══ Extracted records ══
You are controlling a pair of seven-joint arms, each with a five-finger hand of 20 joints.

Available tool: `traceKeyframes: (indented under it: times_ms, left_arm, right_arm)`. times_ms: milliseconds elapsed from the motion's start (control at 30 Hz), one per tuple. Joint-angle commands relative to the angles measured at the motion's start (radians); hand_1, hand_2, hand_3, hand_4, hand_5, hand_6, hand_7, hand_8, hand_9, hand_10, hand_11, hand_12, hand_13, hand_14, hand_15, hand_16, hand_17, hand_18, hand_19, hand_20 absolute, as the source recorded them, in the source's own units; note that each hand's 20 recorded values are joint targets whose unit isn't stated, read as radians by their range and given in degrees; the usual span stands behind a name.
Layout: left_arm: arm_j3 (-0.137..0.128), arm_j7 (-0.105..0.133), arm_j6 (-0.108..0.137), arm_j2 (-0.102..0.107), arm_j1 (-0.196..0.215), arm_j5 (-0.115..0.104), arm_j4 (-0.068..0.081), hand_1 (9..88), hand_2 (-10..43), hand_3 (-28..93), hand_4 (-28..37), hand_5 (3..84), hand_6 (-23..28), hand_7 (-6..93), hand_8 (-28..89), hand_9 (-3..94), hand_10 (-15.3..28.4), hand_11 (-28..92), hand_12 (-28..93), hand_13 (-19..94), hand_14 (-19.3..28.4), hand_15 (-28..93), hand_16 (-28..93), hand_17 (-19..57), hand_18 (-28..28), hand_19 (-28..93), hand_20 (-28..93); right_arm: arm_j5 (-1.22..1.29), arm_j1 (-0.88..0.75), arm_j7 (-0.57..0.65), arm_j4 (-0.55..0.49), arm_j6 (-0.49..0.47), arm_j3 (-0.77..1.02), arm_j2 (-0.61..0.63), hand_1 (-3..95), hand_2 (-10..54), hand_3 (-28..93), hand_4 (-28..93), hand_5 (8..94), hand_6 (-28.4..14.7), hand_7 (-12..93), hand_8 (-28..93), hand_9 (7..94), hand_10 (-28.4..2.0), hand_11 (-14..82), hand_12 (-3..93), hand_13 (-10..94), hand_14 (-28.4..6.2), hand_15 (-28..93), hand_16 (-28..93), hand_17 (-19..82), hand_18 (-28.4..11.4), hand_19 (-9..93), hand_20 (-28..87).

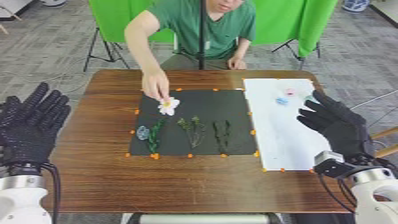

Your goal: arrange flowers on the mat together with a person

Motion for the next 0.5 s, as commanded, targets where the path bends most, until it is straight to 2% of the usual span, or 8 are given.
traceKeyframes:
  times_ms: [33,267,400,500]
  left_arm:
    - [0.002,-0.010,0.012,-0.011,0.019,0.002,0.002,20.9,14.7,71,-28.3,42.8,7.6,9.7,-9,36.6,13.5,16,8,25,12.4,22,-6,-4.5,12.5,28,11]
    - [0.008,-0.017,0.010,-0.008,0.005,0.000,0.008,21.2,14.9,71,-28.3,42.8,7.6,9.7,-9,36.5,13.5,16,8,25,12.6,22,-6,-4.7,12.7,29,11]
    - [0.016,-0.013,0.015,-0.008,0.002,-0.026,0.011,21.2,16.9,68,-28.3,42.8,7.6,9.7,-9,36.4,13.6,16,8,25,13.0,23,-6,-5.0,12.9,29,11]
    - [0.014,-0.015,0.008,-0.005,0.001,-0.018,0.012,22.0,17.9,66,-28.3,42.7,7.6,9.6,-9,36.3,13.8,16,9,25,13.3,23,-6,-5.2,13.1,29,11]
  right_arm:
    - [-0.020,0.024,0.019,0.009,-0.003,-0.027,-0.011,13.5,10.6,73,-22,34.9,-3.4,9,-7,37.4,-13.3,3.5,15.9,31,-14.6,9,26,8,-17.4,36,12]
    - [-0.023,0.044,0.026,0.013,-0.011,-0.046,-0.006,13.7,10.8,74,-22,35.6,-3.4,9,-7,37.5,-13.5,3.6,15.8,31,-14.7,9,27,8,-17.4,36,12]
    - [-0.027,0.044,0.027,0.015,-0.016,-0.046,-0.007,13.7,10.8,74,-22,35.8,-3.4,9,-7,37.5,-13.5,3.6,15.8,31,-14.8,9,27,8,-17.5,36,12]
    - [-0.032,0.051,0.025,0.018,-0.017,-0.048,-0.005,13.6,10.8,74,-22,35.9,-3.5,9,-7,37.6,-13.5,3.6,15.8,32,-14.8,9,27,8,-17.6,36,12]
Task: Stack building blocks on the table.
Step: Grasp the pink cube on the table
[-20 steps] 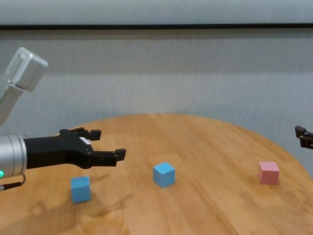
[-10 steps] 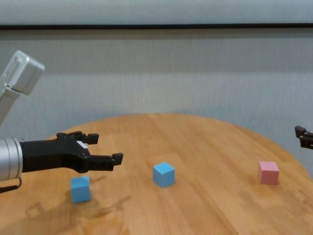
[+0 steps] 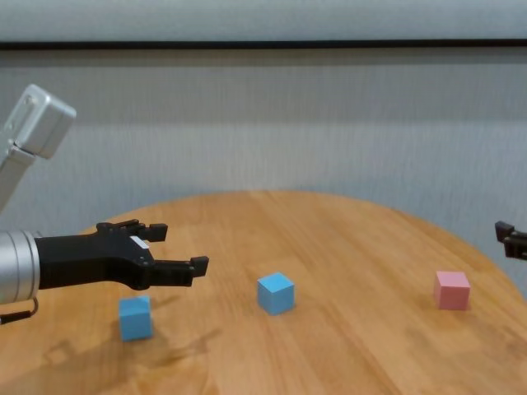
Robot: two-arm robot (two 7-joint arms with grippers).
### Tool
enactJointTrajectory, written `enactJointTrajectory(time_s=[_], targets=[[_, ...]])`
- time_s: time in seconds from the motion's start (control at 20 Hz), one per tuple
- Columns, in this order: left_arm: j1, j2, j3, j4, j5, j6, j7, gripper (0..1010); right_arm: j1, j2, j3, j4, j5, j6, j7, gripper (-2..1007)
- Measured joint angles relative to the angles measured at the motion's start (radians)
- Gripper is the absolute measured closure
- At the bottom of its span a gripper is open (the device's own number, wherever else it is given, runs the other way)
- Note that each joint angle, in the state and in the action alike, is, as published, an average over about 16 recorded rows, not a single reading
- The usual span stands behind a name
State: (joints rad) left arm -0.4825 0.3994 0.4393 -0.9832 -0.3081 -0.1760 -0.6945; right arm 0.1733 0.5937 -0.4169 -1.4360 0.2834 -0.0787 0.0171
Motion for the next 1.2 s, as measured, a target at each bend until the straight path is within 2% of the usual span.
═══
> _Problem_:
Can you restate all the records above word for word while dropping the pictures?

> _Completed task_:
You are controlling a pair of seven-joint arms, each with a five-finger hand of 20 joints.

Available tool: `traceKeyframes: (indented under it: times_ms, left_arm, right_arm)`. times_ms: milliseconds elapsed from the motion's start (control at 30 Hz), one per tuple. Joint-angle commands relative to the angles measured at the motion's start (radians); hand_1, hand_2, hand_3, hand_4, hand_5, hand_6, hand_7, hand_8, hand_9, hand_10, hand_11, hand_12, hand_13, hand_14, hand_15, hand_16, hand_17, hand_18, hand_19, hand_20 absolute, as the source recorded them, in the source's own units; note that each hand's 20 recorded values are joint targets whose unit isn't stated, read as radians by their range and given in degrees; the usual span stands behind a name.
Layout: left_arm: arm_j3 (-0.137..0.128), arm_j7 (-0.105..0.133), arm_j6 (-0.108..0.137), arm_j2 (-0.102..0.107), arm_j1 (-0.196..0.215), arm_j5 (-0.115..0.104), arm_j4 (-0.068..0.081), hand_1 (9..88), hand_2 (-10..43), hand_3 (-28..93), hand_4 (-28..37), hand_5 (3..84), hand_6 (-23..28), hand_7 (-6..93), hand_8 (-28..89), hand_9 (-3..94), hand_10 (-15.3..28.4), hand_11 (-28..92), hand_12 (-28..93), hand_13 (-19..94), hand_14 (-19.3..28.4), hand_15 (-28..93), hand_16 (-28..93), hand_17 (-19..57), hand_18 (-28..28), hand_19 (-28..93), hand_20 (-28..93); right_arm: arm_j5 (-1.22..1.29), arm_j1 (-0.88..0.75), arm_j7 (-0.57..0.65), arm_j4 (-0.55..0.49), arm_j6 (-0.49..0.47), arm_j3 (-0.77..1.02), arm_j2 (-0.61..0.63), hand_1 (-3..95), hand_2 (-10..54), hand_3 (-28..93), hand_4 (-28..93), hand_5 (8..94), hand_6 (-28.4..14.7), hand_7 (-12..93), hand_8 (-28..93), hand_9 (7..94), hand_10 (-28.4..2.0), hand_11 (-14..82), hand_12 (-3..93), hand_13 (-10..94), hand_14 (-28.4..6.2), hand_15 (-28..93), hand_16 (-28..93), hand_17 (-19..82), hand_18 (-28.4..11.4), hand_19 (-9..93), hand_20 (-28..87).


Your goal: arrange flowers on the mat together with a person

Motion for the next 0.5 s, as commanded, targets where the path bends most, until it is straight to 2% of the usual span, or 8 are given.
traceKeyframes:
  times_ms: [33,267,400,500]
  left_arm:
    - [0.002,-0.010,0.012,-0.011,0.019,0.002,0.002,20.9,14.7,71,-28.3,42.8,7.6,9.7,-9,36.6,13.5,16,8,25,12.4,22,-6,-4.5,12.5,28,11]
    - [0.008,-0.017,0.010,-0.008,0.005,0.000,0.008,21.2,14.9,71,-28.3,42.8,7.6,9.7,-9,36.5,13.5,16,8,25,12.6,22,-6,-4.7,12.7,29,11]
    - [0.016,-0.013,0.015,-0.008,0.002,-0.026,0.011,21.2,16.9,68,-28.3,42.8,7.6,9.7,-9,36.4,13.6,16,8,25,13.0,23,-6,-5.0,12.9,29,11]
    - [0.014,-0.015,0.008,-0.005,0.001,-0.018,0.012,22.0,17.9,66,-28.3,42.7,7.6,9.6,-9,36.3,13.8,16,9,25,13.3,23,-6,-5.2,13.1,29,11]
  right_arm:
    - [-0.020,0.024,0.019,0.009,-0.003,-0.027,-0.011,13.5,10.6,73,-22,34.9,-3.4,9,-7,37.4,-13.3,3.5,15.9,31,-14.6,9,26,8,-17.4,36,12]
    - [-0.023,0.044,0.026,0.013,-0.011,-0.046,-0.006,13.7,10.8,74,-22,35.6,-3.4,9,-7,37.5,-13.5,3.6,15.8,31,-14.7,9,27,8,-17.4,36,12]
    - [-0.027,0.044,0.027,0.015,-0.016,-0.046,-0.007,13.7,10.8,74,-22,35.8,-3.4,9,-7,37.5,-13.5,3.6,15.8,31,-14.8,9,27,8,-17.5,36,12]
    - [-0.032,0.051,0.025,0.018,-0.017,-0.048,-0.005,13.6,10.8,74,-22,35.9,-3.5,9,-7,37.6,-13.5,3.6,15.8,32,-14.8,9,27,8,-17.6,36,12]
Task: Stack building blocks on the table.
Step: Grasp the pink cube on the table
[-20 steps] 
[-10 steps] 
[+0 steps] 
Robot: two-arm robot (two 7-joint arms with grippers).
### Tool
enactJointTrajectory, written `enactJointTrajectory(time_s=[_], targets=[[_, ...]])`
- time_s: time in seconds from the motion's start (control at 20 Hz), one per tuple
- Columns, in this order: left_arm: j1, j2, j3, j4, j5, j6, j7, gripper (0..1010); right_arm: j1, j2, j3, j4, j5, j6, j7, gripper (-2..1007)
- Measured joint angles relative to the angles measured at the motion's start (radians)
- Gripper is the absolute measured closure
- At the bottom of its span a gripper is open (the device's own number, wherever else it is given, runs the other way)
- Note that each joint angle, in the state and in the action alike, is, as published, an average over about 16 recorded rows, not a single reading
- The usual span stands behind a name
State: (joints rad) left arm -0.4825 0.3994 0.4393 -0.9832 -0.3081 -0.1760 -0.6945; right arm 0.1733 0.5937 -0.4169 -1.4360 0.2834 -0.0787 0.0171
Motion for the next 1.2 s, as measured, a target at each bend until the straight path is within 2% of the usual span.

The answer given is complete as it stands.